I'm a bit confused about the poll() behaviour of (Spring) Kafka after/when stopping the ConcurrentMessageListenerContainer.
What I want to achieve:
Stop the consumer after an exception was raised (for example message could not be saved to the database), do not commit offset, restart it after a given time and start processing again from the previously failed message.
I read this article which says that the container will call the listener with the remaining records from the poll (https://github.com/spring-projects/spring-kafka/issues/451) which means that there is no guarantee that after the failed message a further message which was processed successfully will commit the offset. This could end up in lost/skipped messages.
Is this really the case and if yes is there a solution to solve this without upgrading the newer versions? (DLQ is not a solution for my case)
What I already did:
Setting the setErrorHandler() and setAckOnError(false)
private Map<String, Object> getConsumerProps(CustomKafkaProps kafkaProps, Class keyDeserializer) {
Map<String, Object> props = new HashMap<>();
//Set common props
props.put(ConsumerConfig.BOOTSTRAP_SERVERS_CONFIG, kafkaProps.getBootstrapServers());
props.put(ConsumerConfig.VALUE_DESERIALIZER_CLASS_CONFIG, ByteArrayDeserializer.class);
props.put(ConsumerConfig.GROUP_ID_CONFIG, kafkaProps.getConsumerGroupId());
props.put(ConsumerConfig.AUTO_OFFSET_RESET_CONFIG, "earliest"); // Start with the first message when a new consumer group (app) arrives at the topic
props.put(ConsumerConfig.ENABLE_AUTO_COMMIT_CONFIG, false); // We will use "RECORD" AckMode in the Spring Listener Container
props.put(ConsumerConfig.KEY_DESERIALIZER_CLASS_CONFIG, keyDeserializer);
if (kafkaProps.isSslEnabled()) {
props.put(CommonClientConfigs.SECURITY_PROTOCOL_CONFIG, "SSL");
props.put("ssl.keystore.location", kafkaProps.getKafkaKeystoreLocation());
props.put("ssl.keystore.password", kafkaProps.getKafkaKeystorePassword());
props.put("ssl.key.password", kafkaProps.getKafkaKeyPassword());
}
return props;
}
Consumer
public ConcurrentMessageListenerContainer<String, byte[]> kafkaReceiverContainer(CustomKafkaProps kafkaProps) throws Exception {
StoppingErrorHandler stoppingErrorHandler = new StoppingErrorHandler();
ContainerProperties containerProperties = new ContainerProperties(...);
containerProperties.setAckMode(AbstractMessageListenerContainer.AckMode.RECORD);
containerProperties.setAckOnError(false);
containerProperties.setErrorHandler(stoppingErrorHandler);
ConcurrentMessageListenerContainer<String, byte[]> container = ...

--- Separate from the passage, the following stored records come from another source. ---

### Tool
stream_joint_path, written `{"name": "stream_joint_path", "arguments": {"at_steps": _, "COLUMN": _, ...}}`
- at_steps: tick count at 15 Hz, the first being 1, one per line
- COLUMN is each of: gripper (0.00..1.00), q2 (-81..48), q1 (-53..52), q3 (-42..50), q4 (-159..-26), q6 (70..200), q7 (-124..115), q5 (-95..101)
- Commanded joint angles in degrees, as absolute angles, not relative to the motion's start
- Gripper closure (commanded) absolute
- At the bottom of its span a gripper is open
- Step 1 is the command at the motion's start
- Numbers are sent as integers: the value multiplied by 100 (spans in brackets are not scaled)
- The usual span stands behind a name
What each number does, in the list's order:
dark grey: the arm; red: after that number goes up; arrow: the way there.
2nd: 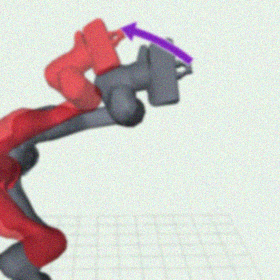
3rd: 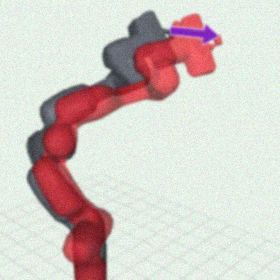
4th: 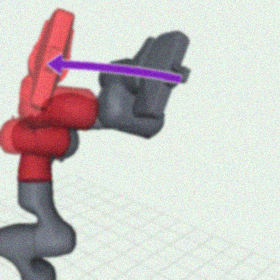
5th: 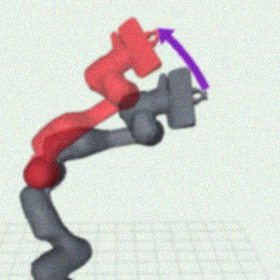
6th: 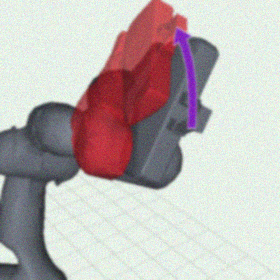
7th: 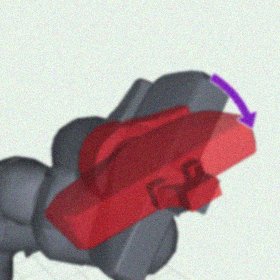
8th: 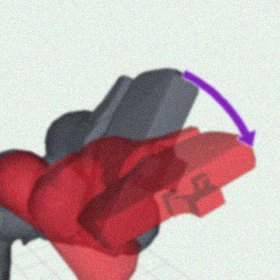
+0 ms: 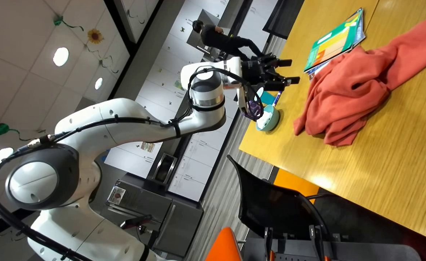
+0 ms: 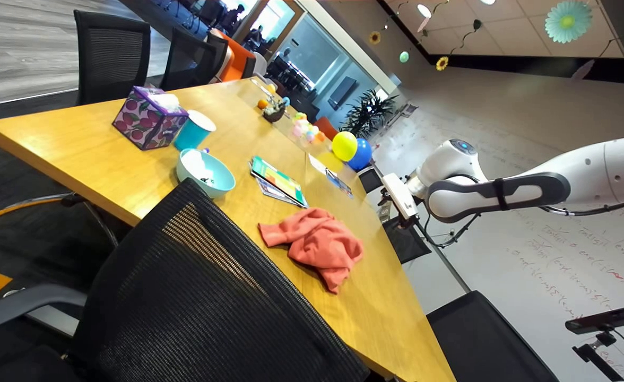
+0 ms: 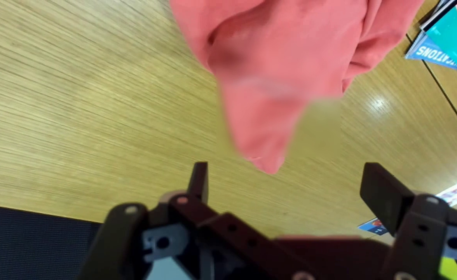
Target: Scrunch up the shirt
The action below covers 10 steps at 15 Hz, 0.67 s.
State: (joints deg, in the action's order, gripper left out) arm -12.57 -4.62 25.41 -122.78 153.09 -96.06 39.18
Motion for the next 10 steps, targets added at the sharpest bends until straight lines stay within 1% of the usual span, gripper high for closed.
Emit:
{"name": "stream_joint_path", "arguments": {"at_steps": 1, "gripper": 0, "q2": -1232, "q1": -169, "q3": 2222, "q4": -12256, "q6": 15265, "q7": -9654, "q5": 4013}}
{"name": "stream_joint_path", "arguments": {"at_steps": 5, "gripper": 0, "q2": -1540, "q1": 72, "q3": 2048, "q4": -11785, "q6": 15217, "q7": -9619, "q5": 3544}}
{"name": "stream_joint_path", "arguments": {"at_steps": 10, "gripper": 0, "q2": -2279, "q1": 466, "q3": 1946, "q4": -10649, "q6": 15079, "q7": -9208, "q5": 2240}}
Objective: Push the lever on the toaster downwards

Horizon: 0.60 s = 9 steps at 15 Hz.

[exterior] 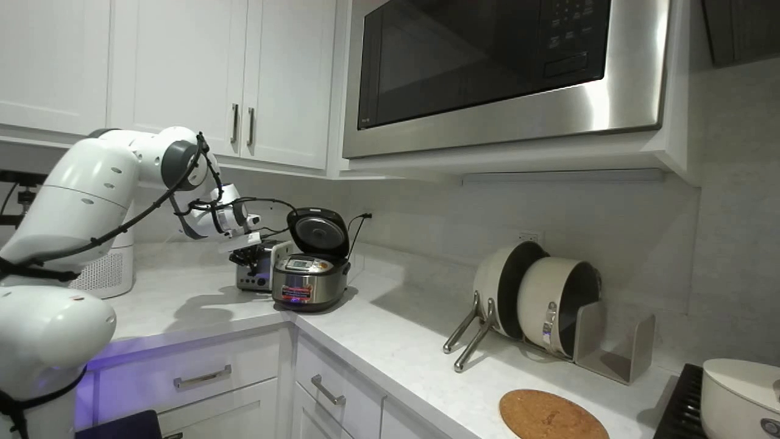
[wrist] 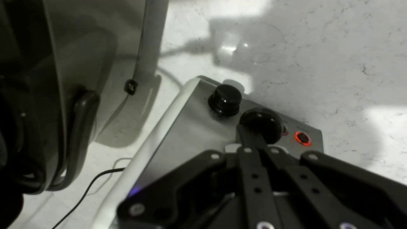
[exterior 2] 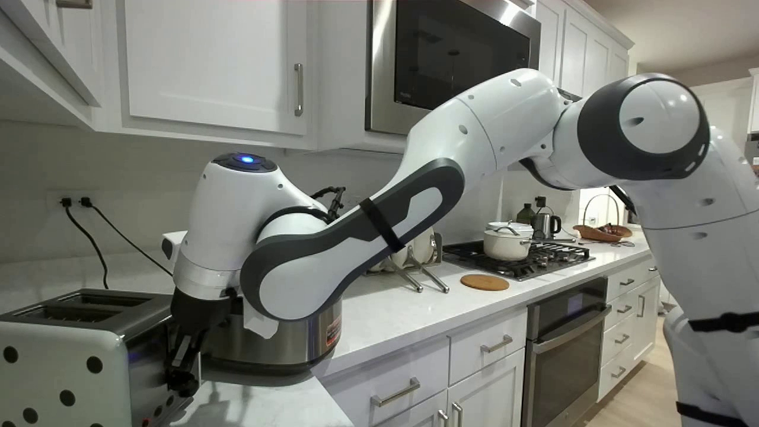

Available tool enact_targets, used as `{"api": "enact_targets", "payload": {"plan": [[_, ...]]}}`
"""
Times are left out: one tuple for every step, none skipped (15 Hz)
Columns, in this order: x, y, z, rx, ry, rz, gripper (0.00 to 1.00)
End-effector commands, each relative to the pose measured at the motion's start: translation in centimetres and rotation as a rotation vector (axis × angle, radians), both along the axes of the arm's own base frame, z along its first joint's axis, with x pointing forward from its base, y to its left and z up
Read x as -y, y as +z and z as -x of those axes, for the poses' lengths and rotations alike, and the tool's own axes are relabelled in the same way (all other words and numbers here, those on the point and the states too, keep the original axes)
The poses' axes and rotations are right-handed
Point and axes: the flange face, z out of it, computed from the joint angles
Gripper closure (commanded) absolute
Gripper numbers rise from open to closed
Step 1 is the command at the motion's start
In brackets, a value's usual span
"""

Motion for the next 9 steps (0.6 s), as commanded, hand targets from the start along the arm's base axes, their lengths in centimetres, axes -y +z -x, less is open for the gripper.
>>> {"api": "enact_targets", "payload": {"plan": [[-0.52,-2.6,0.23,-0.017,-0.016,0.048,0.96],[-0.53,-2.64,0.25,-0.016,-0.015,0.05,0.96],[-0.54,-2.68,0.26,-0.016,-0.015,0.052,0.96],[-0.54,-2.71,0.27,-0.015,-0.015,0.053,0.96],[-0.54,-2.72,0.27,-0.015,-0.014,0.054,0.96],[-0.55,-2.73,0.27,-0.015,-0.014,0.056,0.96],[-0.53,-2.82,0.26,-0.016,-0.016,0.06,0.96],[-0.51,-2.98,0.26,-0.015,-0.018,0.068,0.96],[-0.52,-3.07,0.27,-0.014,-0.018,0.073,0.96]]}}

container.setConcurrency(1); //use only one container
stoppingErrorHandler.setConcurrentMessageListenerContainer(container);
return container;
}
Error Handler
public class StoppingErrorHandler implements ErrorHandler {
#Setter
private ConcurrentMessageListenerContainer concurrentMessageListenerContainer;
#Value("${backends.kafka.consumer.halt.timeout}")
int consumerHaltTimeout;
#Override
public void handle(Exception thrownException, ConsumerRecord<?, ?> record) {
if (concurrentMessageListenerContainer != null) {
concurrentMessageListenerContainer.stop();
}
new Timer().schedule(new TimerTask() {
#Override
public void run() {
if (concurrentMessageListenerContainer != null && !concurrentMessageListenerContainer.isRunning()) {
concurrentMessageListenerContainer.start();
}
}
}, consumerHaltTimeout);
}
}
What I'm using:
<groupId>org.springframework.integration</groupId>
<artifactId>spring-integration-kafka</artifactId>
<version>2.1.2.RELEASE</version>
<groupId>org.springframework.kafka</groupId>
<artifactId>spring-kafka</artifactId>
<version>1.1.7.RELEASE</version>
without upgrading the newer versions?
2.1 introduced the ContainerStoppingErrorHandler which is a ContainerAwareErrorHandler, the remaining unconsumed messages are discarded (and will be re-fetched when the container is restarted).
With earlier versions, your listener will need to reject (fail) the remaining messages in the batch (or set max.records.per.poll=1).